Et Gilles, avisant une chaise longue disposée devant l’une des fenêtres, alla en ôter une robe qui s’y trouvait jetée et s’installa commodément, en homme qui a tout son temps, prenant soin seulement de garder son épée à portée immédiate de sa main.

— Voilà ! fit-il avec satisfaction. À présent je t’écoute. Dis-moi un peu quelle bonne fée de la lande bretonne, quel korrigan, quel enchanteur Merlin est allé prendre par la main ce digne moribond pour te le ramener à… au fait, où donc ? Ce n’est tout de même pas à Saint-Denis qu’il est venu te trouver ?

— Non, répondit Judith sombrement, c’est au château de Brunoy. Et cesse de persifler : le seul miracle dans notre histoire à tous deux est qu’il soit demeuré en vie et que Monseigneur en ait eu connaissance. Job m’a cherchée quand il est revenu à la vie. Il a battu la Bretagne puis il est venu à Paris. Je lui avais parlé de ma pauvre tante de Sainte-Croix. La chance a fait le reste.

— La chance ! Comme c’est aimable pour moi… Mais c’est vrai, au fait, tu avais jadis une tante à Paris, celle qui était une si fidèle adepte de ce pauvre Cagliostro. D’où vient que tu n’aies pas cherché refuge auprès d’elle après ma mort ?

— J’avais alors besoin d’être puissamment protégée, par quelqu’un d’assez fort pour me venger de Marie-Antoinette. Mais après ma sortie de Saint-Denis, j’ai voulu aller chez elle. Je suis arrivée juste à temps pour recueillir son dernier soupir. Elle était mourante… et c’est auprès d’elle que j’ai retrouvé mon cher Job ! À présent, tu sais tout et je t’en supplie, va-t-en !

— Que je m’en aille ? Mais, ma chère, il n’en est pas question. Je viens de te dire que je voulais voir ce bon docteur Kernoa… il est bien médecin, n’est-ce pas ?

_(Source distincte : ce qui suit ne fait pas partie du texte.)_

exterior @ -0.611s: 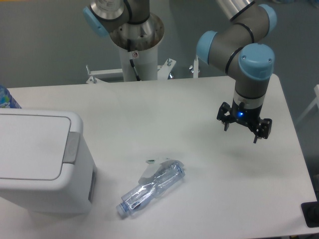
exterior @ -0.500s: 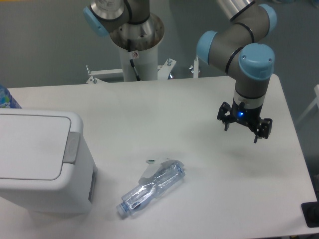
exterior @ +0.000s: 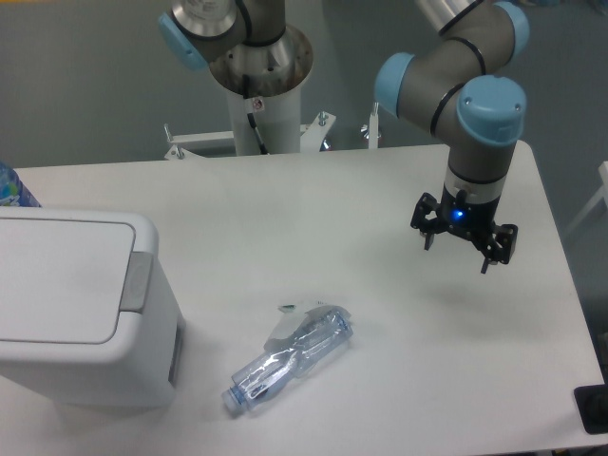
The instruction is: Open the trash can
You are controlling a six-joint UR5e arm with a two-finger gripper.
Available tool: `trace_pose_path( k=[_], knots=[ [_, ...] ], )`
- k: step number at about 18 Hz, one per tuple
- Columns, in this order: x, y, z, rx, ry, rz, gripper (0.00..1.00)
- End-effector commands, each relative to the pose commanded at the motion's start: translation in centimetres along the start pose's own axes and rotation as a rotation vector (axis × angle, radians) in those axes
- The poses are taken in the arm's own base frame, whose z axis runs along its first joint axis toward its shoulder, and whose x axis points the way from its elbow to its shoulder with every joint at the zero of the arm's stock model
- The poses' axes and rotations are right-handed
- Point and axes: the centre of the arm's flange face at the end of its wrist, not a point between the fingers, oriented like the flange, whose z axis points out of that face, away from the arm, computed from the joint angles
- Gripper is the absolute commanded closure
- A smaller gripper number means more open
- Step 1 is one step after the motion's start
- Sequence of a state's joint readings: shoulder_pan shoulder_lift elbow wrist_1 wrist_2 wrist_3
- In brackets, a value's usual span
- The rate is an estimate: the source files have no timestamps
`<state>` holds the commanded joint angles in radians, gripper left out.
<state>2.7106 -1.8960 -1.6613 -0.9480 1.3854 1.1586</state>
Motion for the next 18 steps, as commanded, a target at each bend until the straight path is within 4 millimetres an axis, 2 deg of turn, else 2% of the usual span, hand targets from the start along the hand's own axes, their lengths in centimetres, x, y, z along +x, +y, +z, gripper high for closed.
trace_pose_path(
  k=[6, 9, 14, 18],
  knots=[
    [4.4, -5.0, -0.5, 0.039, 0.034, -0.177, 0.00],
    [6.7, -7.5, -1.7, 0.084, 0.050, -0.215, 0.00],
    [9.0, -9.6, -6.2, 0.203, 0.080, -0.321, 0.00],
    [11.4, -11.8, -8.8, 0.252, 0.094, -0.391, 0.00]
  ],
)
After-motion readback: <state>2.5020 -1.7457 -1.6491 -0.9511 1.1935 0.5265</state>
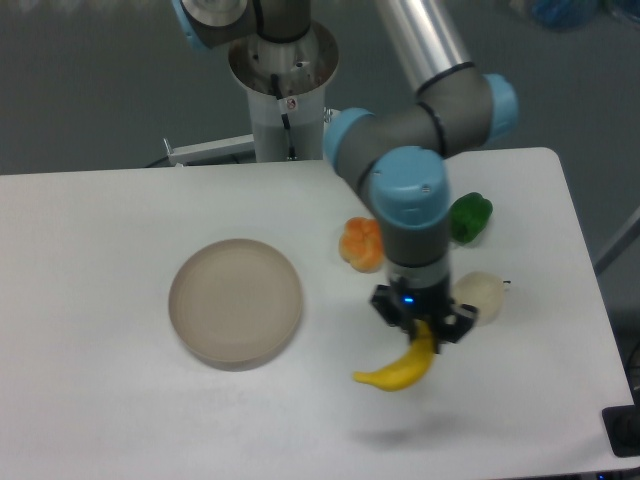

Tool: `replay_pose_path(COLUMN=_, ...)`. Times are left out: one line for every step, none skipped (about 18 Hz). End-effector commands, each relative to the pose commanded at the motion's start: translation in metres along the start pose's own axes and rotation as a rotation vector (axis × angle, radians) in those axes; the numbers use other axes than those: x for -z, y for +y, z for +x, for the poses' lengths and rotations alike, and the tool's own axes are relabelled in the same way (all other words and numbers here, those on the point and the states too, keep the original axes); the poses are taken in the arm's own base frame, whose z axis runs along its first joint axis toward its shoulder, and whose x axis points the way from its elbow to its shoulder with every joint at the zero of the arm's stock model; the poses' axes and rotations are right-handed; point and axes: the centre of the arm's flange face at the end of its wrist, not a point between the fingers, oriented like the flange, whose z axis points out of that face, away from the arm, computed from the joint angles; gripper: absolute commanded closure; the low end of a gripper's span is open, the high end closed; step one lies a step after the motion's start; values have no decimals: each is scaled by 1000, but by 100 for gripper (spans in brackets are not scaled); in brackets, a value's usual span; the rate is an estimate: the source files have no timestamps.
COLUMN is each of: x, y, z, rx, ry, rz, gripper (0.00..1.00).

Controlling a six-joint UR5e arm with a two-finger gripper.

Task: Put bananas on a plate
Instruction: 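Carry the banana across the table and lower it over the grey plate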

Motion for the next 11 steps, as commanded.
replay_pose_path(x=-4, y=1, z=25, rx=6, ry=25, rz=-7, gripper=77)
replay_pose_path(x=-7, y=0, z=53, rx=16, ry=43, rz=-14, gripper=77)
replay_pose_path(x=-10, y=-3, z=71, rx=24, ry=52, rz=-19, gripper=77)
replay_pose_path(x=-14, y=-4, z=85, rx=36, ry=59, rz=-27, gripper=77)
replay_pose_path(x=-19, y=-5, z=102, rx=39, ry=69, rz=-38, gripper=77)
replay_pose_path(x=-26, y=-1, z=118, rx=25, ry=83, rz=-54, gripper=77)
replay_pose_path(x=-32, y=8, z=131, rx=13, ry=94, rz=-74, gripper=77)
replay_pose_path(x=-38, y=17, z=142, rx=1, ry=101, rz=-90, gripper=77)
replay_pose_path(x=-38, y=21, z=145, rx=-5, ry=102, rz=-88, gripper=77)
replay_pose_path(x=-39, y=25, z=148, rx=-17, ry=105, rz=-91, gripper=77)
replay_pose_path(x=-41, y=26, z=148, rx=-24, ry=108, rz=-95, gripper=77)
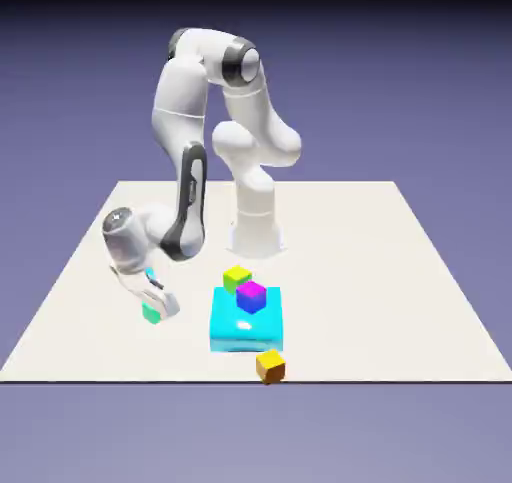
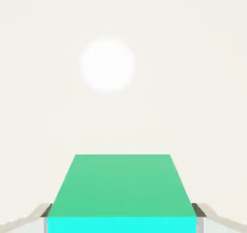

Judith fit signe que oui mais, depuis quelques instants elle faisait preuve d’une nervosité croissante, allant et venant à travers sa chambre en serrant très fort ses mains l’une contre l’autre. Pendant un long moment, elle continua en silence cette promenade agitée sous l’œil de Gilles qui l’observait, intrigué par un comportement si étrange. Elle semblait l’avoir complètement oublié, passait continuellement devant lui sans même lui jeter un regard mais murmurant entre ses dents des mots incompréhensibles. On aurait dit qu’elle discutait avec elle-même ou encore qu’elle luttait contre une puissance invisible. Et le silence profond qui enveloppait cette maison autour de cette femme presque hagarde avait quelque chose d’hallucinant.